Thursday, October 30, 2008

'When the White House Was Ours,' by Porter Shreve

'When the White House Was Ours,' by Porter Shreve

http://www.latimes.com/entertainment/news/arts/la-et-book25-2008oct25,0,75997.story

By Diana Wagman
October 25, 2008

Porter Shreve's latest novel, "When the White House Was Ours," is an
odd stew of nostalgia and affection, condescension and judgment. It
begins in 1976. The narrator, 15-year-old Daniel, moves with his
mother, father and sister to Washington, D.C., where his father plans
to open an alternative high school in the large but dilapidated house
of the title.

They are the family we recognize from countless novels: wacky and
creative, always teetering on the precipice of financial ruin. Mom
and Dad have teaching degrees, but they have lived a peripatetic
life, and Daniel has little faith in this latest venture. Dad's heart
is, as always, in the right place, but the realities of money,
recruiting and the landlord's demands are not part of his vision.
Throughout, Daniel acts as the more mature man of the family.

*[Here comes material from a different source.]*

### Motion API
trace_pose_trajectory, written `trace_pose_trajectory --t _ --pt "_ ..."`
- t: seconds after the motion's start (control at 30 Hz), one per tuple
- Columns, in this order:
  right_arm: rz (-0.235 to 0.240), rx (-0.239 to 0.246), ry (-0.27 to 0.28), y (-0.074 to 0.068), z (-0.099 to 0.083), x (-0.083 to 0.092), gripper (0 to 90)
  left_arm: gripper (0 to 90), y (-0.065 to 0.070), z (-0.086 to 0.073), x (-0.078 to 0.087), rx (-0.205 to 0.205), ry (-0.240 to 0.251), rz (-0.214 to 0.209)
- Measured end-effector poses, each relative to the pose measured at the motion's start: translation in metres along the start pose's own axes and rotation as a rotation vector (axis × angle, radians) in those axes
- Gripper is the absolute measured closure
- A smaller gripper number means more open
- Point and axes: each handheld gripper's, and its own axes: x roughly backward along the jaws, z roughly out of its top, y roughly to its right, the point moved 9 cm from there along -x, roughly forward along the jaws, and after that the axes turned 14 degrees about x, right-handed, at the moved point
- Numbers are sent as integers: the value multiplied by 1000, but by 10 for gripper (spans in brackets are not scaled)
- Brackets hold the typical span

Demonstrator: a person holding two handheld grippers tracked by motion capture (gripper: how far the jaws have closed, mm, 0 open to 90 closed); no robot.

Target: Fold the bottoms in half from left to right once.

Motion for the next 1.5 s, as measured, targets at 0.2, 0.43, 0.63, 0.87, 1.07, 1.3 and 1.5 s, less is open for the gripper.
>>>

Enter Mom's brother, Linc, his wife, Cinnamon (née Cynthia), and
Cinnamon's lover, Tino. They have escaped from a failed commune,
older but no wiser, driving across the country in a VW bug covered
with ads for Salem cigarettes. Obviously they are on the lam. And the
free love they proudly espouse leaves Linc unhappy and sullen. They
represent the end of the '60s era hippies, and the trio is portrayed
as pathetic and ridiculous. They decry "The Man" and use Abbie
Hoffman's "Steal This Book" as their bible. They have no compunction
about stealing or lying to get what they want, but in this
whitewashed tale, they operate in only the friendliest and nonviolent of ways.

Will the school succeed? Will Mom and Dad divorce? Will Linc and his
cohorts get arrested and ruin everything? These are the questions
that keep the plot moving forward. There are laugh-out-loud scenes
and wonderful passages about nuns and teenage sex and dumpster
diving. Shreve is a good writer with many strengths. His previous two
novels, "The Obituary Writer" and "Drives Like a Dream," were
critical successes, but in those books, his characters are subtler
and his stories more complex. The cast here borders on cliché: the
Republican landlord, his rebellious daughter and particularly Quinn,
the homeless black boy who becomes like one of the family.

Politics, specifically Jimmy Carter's campaign for the presidency, is
a large part of this novel. Daniel is obsessed with the presidents.
He writes his own biographies of each and is a fount of historical
and arcane knowledge. It is his most unique feature -- funny, and
well done. In one passage, the family gathers "to watch Texas
Democrat Barbara Jordan become the first black woman to deliver a
keynote address at a major party convention. . . . This period when
we lived in Washington, in a white house not far from the real White
House, will always live in my memory as the pivotal moment for my
family, but it also marked my dawning awareness that our lives were
converging with something larger than ourselves, a whole country at a
crossroads." A crossroads? Or the brink of a hole we have been
descending into ever since? It is depressing to read and remember the
promise the country felt at the election of Carter. It is
discouraging to know the changes wrought so violently starting in the
'60s were not more lasting and significant. Hippies have become
little more than Halloween costumes.

Of course, these things are not Shreve's fault. Still, he seems to be
pointing a patronizing finger at the well-meaning liberals and
shaking his head like Ronald Reagan as he says, "There you go again."
Daniel's little sister demands a "normal school." Mom wants a nice
house with furniture. Daniel misses the prep school where his father
taught before. The overarching message of the novel is that the
ideals of youth cannot be sustained -- nor should they be. We must
grow up in all the conservative and traditional ways. Get a real job.
Give up the dream; it's probably impossible anyway. By making the
father's aspirations and the hippies' attempt at living off the grid
laughable and sometimes stupidly dangerous, Shreve belittles both.

Finally, and unfortunately, the author leaves us with a sentimental
and cloying present-day epilogue. Surprise, surprise! Everyone has
become a respectable, contributing member of society -- that means
financially sound. Even undereducated Linc has serendipitously
founded a frozen yogurt empire. No one actually says the words "sell
out," but they ring loud and clear.
--

Diana Wagman, a Cal State Long Beach professor, teaches screenplay
writing and is the author of the novels "Skin Deep," "Spontaneous" and "Bump."